*Exercise brief*:
Take from the data every line in which the word "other" is found.

Items from a data source
-=-=-

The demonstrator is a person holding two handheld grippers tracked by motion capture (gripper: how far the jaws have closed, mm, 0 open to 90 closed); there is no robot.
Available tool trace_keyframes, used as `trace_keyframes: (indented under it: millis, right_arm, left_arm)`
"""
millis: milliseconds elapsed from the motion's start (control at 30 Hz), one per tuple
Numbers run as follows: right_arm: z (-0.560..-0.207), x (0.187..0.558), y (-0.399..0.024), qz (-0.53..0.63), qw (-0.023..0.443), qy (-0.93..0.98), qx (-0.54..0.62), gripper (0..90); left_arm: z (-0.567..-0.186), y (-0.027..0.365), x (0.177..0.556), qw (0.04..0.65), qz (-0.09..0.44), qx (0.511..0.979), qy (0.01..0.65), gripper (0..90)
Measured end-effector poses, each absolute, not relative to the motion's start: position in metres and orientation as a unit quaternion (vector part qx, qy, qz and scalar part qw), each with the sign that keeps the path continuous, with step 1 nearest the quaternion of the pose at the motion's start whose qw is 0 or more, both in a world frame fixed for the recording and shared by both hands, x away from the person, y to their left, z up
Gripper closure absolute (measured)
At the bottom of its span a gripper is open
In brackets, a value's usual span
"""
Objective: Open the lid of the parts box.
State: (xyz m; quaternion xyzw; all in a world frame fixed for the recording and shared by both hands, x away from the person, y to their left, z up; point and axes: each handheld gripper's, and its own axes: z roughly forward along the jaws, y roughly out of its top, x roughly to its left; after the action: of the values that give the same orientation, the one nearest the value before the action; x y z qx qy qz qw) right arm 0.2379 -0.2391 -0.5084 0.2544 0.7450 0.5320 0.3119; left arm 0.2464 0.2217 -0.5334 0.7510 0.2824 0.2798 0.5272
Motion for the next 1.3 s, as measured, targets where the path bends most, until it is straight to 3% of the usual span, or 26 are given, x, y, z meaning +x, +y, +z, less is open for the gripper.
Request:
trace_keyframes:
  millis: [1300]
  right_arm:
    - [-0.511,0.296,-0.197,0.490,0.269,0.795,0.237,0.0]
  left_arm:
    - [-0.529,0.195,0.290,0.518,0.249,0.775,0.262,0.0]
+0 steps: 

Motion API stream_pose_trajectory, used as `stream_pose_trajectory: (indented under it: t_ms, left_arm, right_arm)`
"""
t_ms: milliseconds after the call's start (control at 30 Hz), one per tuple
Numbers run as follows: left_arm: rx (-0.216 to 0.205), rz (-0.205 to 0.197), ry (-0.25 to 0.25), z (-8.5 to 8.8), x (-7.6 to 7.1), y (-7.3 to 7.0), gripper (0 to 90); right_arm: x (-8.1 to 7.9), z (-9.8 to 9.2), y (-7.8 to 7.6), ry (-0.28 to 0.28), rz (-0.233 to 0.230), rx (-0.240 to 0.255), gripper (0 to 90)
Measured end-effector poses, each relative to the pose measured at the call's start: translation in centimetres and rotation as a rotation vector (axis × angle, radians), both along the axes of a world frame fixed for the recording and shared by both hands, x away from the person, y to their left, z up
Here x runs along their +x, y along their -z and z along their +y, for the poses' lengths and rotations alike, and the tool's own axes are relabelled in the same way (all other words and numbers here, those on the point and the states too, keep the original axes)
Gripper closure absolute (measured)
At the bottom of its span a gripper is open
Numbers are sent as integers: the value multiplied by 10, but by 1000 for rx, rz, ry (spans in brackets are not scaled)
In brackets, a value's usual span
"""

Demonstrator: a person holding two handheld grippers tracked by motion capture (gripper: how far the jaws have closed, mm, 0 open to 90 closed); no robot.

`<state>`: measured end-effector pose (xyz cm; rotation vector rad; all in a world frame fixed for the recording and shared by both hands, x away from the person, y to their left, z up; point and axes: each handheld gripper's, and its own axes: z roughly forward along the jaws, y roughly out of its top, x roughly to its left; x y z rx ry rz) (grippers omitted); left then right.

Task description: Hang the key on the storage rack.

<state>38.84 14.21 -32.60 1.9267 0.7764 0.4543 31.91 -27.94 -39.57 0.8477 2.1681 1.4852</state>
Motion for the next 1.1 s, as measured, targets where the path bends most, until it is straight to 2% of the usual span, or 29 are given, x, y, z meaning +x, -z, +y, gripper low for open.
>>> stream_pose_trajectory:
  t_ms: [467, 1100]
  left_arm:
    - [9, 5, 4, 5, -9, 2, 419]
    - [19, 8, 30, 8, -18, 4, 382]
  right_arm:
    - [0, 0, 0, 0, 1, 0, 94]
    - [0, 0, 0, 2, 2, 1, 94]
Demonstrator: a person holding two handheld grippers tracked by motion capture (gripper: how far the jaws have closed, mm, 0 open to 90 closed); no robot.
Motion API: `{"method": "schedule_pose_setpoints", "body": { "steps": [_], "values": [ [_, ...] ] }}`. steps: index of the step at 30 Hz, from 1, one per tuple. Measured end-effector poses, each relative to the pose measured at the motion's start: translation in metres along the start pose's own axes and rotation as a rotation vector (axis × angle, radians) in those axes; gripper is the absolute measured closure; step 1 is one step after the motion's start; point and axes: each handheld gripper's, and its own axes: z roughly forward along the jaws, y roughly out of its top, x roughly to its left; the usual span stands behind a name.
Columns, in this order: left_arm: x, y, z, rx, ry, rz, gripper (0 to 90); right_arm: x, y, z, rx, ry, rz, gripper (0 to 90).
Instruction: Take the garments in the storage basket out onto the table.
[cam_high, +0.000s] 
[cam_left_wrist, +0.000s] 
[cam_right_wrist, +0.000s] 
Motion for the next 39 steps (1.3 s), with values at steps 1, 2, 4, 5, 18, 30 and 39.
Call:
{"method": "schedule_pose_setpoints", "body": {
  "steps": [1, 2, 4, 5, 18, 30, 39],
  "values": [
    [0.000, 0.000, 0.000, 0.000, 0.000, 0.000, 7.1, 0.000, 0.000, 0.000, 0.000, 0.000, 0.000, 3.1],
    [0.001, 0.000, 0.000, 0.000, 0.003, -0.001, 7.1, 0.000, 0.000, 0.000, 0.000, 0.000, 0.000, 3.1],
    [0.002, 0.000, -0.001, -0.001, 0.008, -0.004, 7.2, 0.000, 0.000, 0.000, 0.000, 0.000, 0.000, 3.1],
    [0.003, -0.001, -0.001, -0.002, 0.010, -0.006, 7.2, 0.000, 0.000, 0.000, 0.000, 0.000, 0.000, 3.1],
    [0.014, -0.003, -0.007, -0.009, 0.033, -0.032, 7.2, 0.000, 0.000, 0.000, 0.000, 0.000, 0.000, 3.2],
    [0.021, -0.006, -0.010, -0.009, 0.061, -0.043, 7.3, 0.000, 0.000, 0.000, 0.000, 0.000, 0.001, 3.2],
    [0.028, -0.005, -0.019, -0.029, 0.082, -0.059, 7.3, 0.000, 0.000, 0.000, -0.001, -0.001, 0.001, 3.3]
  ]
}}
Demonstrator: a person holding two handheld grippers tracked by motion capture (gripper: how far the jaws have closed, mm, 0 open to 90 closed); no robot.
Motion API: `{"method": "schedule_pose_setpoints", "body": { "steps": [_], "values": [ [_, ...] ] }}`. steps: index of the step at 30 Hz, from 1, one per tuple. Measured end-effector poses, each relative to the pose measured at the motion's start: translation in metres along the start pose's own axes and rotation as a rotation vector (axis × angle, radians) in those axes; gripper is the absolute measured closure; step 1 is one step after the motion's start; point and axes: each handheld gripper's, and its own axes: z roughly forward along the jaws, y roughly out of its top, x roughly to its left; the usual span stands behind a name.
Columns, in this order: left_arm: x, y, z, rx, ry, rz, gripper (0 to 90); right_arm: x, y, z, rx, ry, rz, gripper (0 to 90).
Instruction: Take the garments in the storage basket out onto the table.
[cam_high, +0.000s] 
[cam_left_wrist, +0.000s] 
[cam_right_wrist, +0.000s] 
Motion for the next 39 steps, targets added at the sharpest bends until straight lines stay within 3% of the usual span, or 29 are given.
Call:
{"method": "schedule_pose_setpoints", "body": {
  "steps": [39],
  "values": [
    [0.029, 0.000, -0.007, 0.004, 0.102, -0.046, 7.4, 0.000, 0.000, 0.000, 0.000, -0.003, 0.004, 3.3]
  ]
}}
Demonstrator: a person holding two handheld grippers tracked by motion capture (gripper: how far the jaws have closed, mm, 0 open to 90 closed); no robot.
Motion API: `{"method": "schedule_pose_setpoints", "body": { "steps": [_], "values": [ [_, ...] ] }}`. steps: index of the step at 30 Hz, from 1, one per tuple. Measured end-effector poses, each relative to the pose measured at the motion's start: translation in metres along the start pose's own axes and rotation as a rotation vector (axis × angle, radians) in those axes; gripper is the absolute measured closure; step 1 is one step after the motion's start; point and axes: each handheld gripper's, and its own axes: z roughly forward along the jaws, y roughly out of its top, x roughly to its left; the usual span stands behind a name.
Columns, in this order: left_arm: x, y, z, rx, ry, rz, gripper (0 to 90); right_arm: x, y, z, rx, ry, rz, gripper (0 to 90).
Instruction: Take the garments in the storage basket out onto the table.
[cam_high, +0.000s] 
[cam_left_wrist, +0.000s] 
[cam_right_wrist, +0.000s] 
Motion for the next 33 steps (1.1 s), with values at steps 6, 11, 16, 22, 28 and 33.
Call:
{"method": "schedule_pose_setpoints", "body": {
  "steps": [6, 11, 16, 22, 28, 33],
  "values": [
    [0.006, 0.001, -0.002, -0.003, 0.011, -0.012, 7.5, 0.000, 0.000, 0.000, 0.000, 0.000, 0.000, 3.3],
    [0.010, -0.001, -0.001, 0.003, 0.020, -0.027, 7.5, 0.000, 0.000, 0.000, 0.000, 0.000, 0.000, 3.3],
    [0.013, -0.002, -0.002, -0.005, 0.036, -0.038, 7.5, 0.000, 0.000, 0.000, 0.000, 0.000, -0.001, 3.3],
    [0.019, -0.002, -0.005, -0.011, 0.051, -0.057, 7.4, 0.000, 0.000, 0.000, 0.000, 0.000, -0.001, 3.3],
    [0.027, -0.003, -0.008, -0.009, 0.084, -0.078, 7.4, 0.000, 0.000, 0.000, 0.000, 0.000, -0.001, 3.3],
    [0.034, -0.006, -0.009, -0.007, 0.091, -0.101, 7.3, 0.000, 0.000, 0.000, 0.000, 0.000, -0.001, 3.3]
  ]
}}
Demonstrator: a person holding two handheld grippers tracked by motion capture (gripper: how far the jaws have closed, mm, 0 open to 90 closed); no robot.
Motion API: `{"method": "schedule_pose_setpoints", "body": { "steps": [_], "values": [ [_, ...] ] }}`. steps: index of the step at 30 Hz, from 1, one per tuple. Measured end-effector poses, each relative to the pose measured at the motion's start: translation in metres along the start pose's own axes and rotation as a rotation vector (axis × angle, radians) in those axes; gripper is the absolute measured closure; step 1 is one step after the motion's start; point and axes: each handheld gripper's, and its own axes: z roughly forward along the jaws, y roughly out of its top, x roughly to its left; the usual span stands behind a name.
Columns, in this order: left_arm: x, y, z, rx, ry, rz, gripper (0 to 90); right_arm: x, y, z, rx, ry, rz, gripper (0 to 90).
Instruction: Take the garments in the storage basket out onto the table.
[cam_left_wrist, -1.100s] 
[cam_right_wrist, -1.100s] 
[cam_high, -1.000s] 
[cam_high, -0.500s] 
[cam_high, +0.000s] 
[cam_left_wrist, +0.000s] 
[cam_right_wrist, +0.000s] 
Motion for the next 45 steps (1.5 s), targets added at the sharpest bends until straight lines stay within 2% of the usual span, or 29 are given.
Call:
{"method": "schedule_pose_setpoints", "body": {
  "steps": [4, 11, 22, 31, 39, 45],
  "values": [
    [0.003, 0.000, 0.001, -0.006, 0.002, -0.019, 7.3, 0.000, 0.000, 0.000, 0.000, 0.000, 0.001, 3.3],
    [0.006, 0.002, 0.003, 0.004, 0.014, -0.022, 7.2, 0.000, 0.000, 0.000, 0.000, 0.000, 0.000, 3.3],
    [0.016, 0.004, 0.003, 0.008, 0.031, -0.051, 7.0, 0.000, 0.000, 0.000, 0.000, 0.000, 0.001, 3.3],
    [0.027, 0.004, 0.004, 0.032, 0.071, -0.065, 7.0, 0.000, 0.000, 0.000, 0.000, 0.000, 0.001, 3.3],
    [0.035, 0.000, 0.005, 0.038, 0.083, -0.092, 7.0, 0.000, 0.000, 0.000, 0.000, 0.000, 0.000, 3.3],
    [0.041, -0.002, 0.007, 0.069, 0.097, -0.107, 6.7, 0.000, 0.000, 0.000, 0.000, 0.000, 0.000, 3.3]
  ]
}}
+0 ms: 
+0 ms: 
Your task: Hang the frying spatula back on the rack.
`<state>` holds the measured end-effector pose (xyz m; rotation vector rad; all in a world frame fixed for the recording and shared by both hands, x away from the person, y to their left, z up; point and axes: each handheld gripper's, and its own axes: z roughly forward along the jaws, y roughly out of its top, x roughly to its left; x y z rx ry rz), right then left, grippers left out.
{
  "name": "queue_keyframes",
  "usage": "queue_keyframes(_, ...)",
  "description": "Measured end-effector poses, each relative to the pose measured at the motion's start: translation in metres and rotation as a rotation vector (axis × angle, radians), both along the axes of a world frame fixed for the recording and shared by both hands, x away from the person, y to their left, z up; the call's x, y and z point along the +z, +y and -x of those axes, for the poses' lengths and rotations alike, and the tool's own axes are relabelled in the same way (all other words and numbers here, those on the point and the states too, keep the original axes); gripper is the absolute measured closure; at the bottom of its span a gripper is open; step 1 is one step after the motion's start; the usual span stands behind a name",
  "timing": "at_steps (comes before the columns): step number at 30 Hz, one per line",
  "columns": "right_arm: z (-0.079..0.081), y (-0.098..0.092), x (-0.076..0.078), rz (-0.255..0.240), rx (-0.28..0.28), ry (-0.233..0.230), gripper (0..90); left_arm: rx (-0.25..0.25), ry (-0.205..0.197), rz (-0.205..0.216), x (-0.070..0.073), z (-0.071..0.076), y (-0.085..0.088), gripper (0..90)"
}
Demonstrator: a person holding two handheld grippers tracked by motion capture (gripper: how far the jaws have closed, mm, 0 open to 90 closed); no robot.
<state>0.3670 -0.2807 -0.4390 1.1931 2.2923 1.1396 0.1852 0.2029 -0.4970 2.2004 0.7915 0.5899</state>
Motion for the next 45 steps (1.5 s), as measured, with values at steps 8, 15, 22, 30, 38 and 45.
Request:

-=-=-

*Solution to the exercise*:
Here x runs along their +x, y along their -z and z along their +y, for the poses' lengths and rotations alike, and the tool's own axes are relabelled in the same way (all other words and numbers here, those on the point and the states too, keep the original axes)
  "description": "Measured end-effector poses, each relative to the pose measured at the motion's start: translation in metres and rotation as a rotation vector (axis × angle, radians), both along the axes of a world frame fixed for the recording and shared by both hands, x away from the person, y to their left, z up; the call's x, y and z point along the +z, +y and -x of those axes, for the poses' lengths and rotations alike, and the tool's own axes are relabelled in the same way (all other words and numbers here, those on the point and the states too, keep the original axes); gripper is the absolute measured closure; at the bottom of its span a gripper is open; step 1 is one step after the motion's start; the usual span stands behind a name",

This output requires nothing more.